§ EXERCISE DESCRIPTION
If a line holds the word "gray", copy it from the entries.
++++ THE DATA
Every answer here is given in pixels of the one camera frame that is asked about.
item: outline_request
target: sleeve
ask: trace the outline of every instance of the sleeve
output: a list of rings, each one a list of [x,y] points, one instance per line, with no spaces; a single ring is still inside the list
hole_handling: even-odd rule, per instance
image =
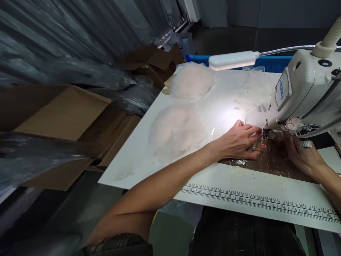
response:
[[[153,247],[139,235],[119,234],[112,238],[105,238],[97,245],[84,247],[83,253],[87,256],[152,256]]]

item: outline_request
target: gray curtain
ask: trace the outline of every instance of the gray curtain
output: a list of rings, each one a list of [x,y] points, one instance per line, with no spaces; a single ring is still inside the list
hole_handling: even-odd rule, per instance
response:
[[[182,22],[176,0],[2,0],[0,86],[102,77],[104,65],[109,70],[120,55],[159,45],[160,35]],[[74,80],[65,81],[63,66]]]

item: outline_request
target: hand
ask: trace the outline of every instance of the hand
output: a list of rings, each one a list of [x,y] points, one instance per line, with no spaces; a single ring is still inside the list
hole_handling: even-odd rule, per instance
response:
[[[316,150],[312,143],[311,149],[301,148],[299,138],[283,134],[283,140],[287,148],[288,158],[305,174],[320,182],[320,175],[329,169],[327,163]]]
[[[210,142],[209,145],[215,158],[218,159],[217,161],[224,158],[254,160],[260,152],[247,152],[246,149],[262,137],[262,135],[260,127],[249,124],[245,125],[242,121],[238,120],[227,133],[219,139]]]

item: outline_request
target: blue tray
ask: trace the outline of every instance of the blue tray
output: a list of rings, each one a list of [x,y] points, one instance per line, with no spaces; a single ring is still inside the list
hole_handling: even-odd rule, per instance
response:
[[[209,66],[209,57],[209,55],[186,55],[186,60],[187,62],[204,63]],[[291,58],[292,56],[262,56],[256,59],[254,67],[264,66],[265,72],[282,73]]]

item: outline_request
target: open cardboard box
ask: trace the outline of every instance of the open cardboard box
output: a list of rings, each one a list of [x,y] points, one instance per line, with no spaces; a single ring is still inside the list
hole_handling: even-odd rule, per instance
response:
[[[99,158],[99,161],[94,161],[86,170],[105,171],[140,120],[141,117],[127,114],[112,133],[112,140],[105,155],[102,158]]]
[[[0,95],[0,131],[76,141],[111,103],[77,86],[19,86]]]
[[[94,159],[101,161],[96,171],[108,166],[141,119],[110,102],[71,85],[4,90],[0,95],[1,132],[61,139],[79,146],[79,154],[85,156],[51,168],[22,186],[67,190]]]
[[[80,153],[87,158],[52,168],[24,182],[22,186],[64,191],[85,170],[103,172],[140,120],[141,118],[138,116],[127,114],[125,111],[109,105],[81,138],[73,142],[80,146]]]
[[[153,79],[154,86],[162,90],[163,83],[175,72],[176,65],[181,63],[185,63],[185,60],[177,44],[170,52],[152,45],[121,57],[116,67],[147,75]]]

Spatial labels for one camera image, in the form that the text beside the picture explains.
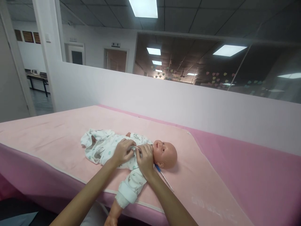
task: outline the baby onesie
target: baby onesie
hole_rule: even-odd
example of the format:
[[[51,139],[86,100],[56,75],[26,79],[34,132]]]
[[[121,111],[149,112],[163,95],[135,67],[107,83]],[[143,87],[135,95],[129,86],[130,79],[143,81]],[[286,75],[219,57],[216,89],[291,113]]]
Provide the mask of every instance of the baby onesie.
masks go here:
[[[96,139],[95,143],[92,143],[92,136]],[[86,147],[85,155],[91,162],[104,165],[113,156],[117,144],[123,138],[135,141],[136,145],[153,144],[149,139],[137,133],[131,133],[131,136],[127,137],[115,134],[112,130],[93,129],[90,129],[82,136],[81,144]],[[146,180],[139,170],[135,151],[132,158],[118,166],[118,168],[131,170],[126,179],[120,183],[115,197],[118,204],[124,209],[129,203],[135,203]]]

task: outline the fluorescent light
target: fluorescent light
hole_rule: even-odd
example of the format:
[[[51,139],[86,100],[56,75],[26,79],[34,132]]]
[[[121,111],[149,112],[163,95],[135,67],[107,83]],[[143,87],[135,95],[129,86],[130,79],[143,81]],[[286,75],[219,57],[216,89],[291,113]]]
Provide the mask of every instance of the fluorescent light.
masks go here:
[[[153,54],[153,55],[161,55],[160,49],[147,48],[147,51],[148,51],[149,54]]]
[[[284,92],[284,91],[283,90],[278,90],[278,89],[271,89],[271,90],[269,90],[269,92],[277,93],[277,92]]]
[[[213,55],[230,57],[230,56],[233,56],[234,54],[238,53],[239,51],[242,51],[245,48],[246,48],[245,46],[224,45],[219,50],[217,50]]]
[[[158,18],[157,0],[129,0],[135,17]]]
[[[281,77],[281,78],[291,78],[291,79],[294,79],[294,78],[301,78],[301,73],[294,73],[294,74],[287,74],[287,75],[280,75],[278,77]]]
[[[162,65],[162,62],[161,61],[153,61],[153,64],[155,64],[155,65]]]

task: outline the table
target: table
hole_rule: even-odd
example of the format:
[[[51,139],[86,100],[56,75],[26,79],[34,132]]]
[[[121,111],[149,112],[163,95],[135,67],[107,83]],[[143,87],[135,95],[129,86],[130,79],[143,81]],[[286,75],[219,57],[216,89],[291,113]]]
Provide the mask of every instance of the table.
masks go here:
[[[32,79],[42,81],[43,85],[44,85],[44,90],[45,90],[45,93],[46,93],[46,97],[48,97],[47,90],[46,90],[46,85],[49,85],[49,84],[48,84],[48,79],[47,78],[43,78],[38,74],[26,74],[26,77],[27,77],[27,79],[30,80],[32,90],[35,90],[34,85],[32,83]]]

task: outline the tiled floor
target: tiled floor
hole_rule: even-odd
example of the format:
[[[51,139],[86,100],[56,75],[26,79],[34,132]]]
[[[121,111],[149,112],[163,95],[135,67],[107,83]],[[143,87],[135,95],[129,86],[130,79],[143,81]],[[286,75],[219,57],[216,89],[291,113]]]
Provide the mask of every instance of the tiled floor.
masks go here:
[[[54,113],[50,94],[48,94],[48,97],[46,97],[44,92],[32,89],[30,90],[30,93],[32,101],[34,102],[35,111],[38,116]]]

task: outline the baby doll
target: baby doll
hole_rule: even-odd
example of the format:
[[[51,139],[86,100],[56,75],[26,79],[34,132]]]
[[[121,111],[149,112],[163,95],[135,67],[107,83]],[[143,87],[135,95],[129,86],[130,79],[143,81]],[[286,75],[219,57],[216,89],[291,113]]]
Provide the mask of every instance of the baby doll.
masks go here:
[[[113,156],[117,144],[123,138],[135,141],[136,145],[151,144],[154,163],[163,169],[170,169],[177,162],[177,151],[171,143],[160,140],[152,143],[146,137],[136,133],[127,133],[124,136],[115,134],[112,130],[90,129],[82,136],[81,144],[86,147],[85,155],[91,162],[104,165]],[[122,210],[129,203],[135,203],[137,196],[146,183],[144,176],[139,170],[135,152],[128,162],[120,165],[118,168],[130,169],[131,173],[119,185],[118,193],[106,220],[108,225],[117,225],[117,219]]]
++++++++
§ TASK RESULT
target: gray curtain
ask: trace the outline of every instance of the gray curtain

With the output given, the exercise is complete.